If your inventory contains a water filter (keywords: LifeStraw, Sawyer, Katadyn, Berkey, Aquatabs, “water filter”, “vodní filtr”, …), the water coverage bar gets a green “Filter” badge and stops being a weakest-link candidate. The reasoning: with a filter you can extend your water supply from any nearby source, so stored litres are no longer the bottleneck.
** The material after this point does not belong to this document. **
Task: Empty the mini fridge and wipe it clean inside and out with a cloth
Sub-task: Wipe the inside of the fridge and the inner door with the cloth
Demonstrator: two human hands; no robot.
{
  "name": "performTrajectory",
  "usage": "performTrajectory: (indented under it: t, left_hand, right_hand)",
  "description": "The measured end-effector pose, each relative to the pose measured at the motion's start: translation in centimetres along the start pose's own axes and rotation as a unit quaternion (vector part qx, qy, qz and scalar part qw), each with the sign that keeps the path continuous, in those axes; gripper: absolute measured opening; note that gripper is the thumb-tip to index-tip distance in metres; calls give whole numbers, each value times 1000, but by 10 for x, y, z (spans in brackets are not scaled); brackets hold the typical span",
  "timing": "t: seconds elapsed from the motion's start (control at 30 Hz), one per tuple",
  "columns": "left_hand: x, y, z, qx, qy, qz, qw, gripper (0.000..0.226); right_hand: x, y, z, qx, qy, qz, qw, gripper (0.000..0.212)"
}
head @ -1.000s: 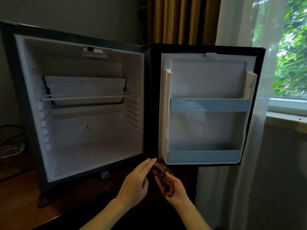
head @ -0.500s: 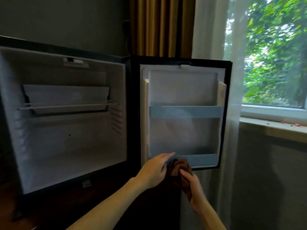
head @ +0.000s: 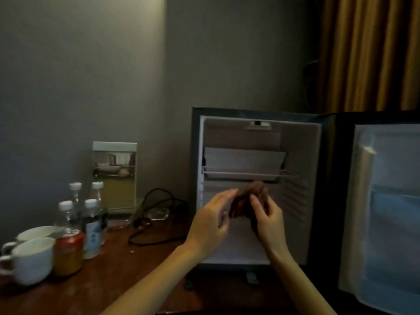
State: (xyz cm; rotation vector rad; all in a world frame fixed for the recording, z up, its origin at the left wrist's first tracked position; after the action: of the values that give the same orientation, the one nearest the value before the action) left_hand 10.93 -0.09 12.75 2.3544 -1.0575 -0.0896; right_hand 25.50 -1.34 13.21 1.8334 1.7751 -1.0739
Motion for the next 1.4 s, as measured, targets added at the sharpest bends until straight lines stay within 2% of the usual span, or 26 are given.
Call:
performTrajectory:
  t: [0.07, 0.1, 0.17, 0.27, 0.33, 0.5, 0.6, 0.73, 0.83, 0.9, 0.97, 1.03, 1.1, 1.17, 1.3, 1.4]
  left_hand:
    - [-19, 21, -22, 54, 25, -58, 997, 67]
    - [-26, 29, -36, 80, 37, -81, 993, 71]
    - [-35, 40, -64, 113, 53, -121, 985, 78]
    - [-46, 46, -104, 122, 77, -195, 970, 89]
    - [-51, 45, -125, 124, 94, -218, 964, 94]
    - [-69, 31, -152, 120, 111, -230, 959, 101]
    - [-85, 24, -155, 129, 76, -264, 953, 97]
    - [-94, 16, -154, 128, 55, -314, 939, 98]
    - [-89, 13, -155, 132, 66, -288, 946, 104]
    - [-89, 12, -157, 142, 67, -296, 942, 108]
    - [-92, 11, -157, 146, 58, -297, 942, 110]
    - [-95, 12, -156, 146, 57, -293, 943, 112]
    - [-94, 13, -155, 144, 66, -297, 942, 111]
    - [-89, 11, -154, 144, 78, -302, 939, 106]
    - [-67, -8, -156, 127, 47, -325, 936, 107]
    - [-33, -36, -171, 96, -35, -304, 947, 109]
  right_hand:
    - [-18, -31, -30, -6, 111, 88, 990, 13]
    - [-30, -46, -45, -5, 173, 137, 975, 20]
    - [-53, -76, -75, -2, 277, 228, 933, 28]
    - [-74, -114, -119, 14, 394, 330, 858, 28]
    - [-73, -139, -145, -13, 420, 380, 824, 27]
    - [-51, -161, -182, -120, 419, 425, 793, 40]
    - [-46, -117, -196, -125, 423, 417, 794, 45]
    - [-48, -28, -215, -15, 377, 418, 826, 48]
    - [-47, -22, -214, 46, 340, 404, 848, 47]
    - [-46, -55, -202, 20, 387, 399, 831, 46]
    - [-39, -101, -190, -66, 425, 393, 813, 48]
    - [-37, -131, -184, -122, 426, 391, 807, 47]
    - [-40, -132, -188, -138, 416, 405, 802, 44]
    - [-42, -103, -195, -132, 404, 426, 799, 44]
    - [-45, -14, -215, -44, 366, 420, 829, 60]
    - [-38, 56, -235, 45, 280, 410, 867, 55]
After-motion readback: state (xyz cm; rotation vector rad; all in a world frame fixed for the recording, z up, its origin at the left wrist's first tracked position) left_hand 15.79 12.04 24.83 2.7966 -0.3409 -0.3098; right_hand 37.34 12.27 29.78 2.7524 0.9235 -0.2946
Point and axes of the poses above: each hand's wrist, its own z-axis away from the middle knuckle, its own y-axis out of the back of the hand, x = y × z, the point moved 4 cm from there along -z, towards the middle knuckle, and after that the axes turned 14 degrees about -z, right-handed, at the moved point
Bottom of the dashboard: a “Manage” link back into Settings → HOUSEHOLD. Useful when you realize you need to adjust the kcal/water targets after seeing the math.

How the math works

For each non-expired food/water item:

itemContent (g or ml) = quantity × net_weight_g
food kcal contribution = (energy_kcal_per_100g / 100) × itemContent
water ml contribution  = itemContent

Summed across the warehouse and divided by the household’s total daily need:

foodDays  = totalKcal / totalDailyKcal
waterDays = totalLitres / totalDailyWaterL

Items without the required fields are excluded from the totals but counted as uncounted. Damaged items and expired items are also excluded.

Keyword matching for the kit checklist

The 24 kit items match inventory by name keyword. The matcher uses word boundaries (so id matches “ID copies” but not “First aid”) and supports a * suffix for stems ('lék*' matches “lék”, “léky”, “lékárna”). Some false positives are unavoidable when product names happen to contain a kit keyword — use the “That’s not really X” override to correct them.

The reverse — false negatives where the matcher should have caught something — can be fixed with “I already have this” which forces the entry to stocked.

Why a separate “readiness” view

The boxes list answers “what’s where?”. The readiness dashboard answers “am I prepared?”. They serve different questions, both useful. The dashboard never modifies your inventory — it only reads it and tells you what the totals mean for your specific household.